PRÉSENTATION ÉDITEUR

Des ouvriers découvrent dans le centre historique d’Edimbourg les restes d’un cadavre au sommet d’un immeuble. A qui appartient ce squelette, et comment est-il arrivé jusque-là ? C’est à l’inspectrice Karen Pirie qu’est confiée la résolution de l’énigme. Bientôt, elle va devoir s’enfoncer plus loin qu’elle ne l’aurait cru dans l’histoire tragique des Balkans, là où couve encore la violence de crimes de guerre inavoués. Val McDermid signe avec Skeleton Road un polar captivant et parfaitement maîtrisé, hanté par le souvenir sanglant des guerres de Yougoslavie des années 1990.

L’AVIS DE LAURENT FABRE

Il n’est pas obligatoire d’avoir lu les précédents (Quatre garçons dans la nuit et Sans laisser de traces), la découverte d’un squelette (d’où le titre éponyme non traduit) dans un endroit quasi inaccessible va devenir le point de départ d’une enquête hors-norme, de celle qui pousse chacun à une forme d’introspection, à une réflexion sur le poids de la culpabilité et de cette irrépressible envie de vengeance, Skeleton Road n’est pas qu’un polar de plus pour aborder notamment un conflit majeur des années 90, un énième cold-case pour reprendre la terminologie anglo-saxonne, c’est avant tout une histoire d’hommes et de femmes qui ont juste essayé de suivre leur conscience, qui ont vu leur destin brisé, un jour, entre le bien et le mal, dans le meilleur ou dans le pire, l’addition sera lourde à l’arrivée mais une chose émergera, plus rien ne sera jamais comme avant …
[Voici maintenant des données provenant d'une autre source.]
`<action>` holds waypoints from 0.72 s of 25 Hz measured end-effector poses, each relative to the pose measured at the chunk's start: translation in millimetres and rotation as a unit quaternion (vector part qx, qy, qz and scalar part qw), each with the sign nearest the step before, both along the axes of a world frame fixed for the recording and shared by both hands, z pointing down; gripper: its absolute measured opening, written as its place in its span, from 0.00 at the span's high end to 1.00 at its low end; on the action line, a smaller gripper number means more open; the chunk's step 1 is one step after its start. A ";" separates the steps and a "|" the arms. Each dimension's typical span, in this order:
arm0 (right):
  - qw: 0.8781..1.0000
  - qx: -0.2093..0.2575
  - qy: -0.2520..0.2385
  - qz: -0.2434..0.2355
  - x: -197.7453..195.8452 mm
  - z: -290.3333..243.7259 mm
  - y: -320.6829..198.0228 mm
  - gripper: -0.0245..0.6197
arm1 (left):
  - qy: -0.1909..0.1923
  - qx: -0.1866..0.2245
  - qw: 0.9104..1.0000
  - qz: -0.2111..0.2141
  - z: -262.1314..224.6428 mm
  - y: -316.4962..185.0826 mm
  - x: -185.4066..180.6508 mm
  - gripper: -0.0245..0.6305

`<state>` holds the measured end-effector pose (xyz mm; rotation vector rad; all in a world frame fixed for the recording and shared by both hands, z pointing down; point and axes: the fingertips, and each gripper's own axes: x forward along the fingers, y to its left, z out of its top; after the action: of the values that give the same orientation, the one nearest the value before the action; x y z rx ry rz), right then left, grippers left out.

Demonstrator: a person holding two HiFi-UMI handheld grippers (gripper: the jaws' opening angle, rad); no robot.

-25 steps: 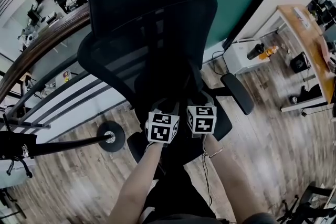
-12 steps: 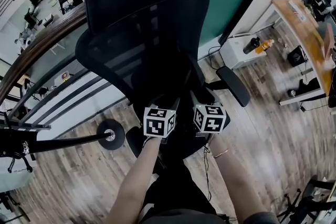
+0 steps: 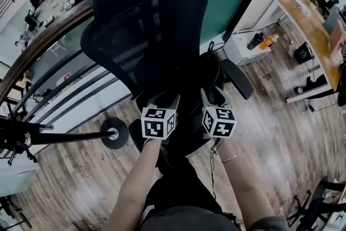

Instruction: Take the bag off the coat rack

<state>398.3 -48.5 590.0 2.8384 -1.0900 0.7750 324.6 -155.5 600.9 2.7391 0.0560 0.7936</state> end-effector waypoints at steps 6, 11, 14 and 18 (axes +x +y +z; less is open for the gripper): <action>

« Nous portons tous notre histoire en nous … »

A la fois passionnante et d’une grande profondeur psychologique, l’intrigue ne cesse de surprendre, un plaisir de lecture que de se délecter encore de cette plume à la fois intense et d’une acuité visuelle impressionnante, un style ouvertement tournée vers l’empathie de ses protagonistes, sans jugement de valeurs ni , faire parler les fantômes du passé, décrypter les sentiments humains dans ses entrailles, c’est la signature de celle qui mérite de porter la casquette de Reine mondiale du crime, ni plus ni moins.
Dans toutes les nuances du crime à l’imparfait, le travail de fond qu’attendent les investigateurs, quand la déduction se mêle à la technique légale, telle une miraculeuse alchimie des mots, plusieurs pistes se dessineront pour captiver et emporter certains secrets dans l’oubli, le récit sème la confusion dans le coeur tourmenté des crevasses, l’observation d’une âme morte en dit souvent plus long que celle des vivants, par ses blessures mortelles rien ne saurait dissimuler à jamais les stigmates indélébiles pour hanter dans l’éternel la noirceur des jours et des vies …

« Nous sommes tous des créatures sociales »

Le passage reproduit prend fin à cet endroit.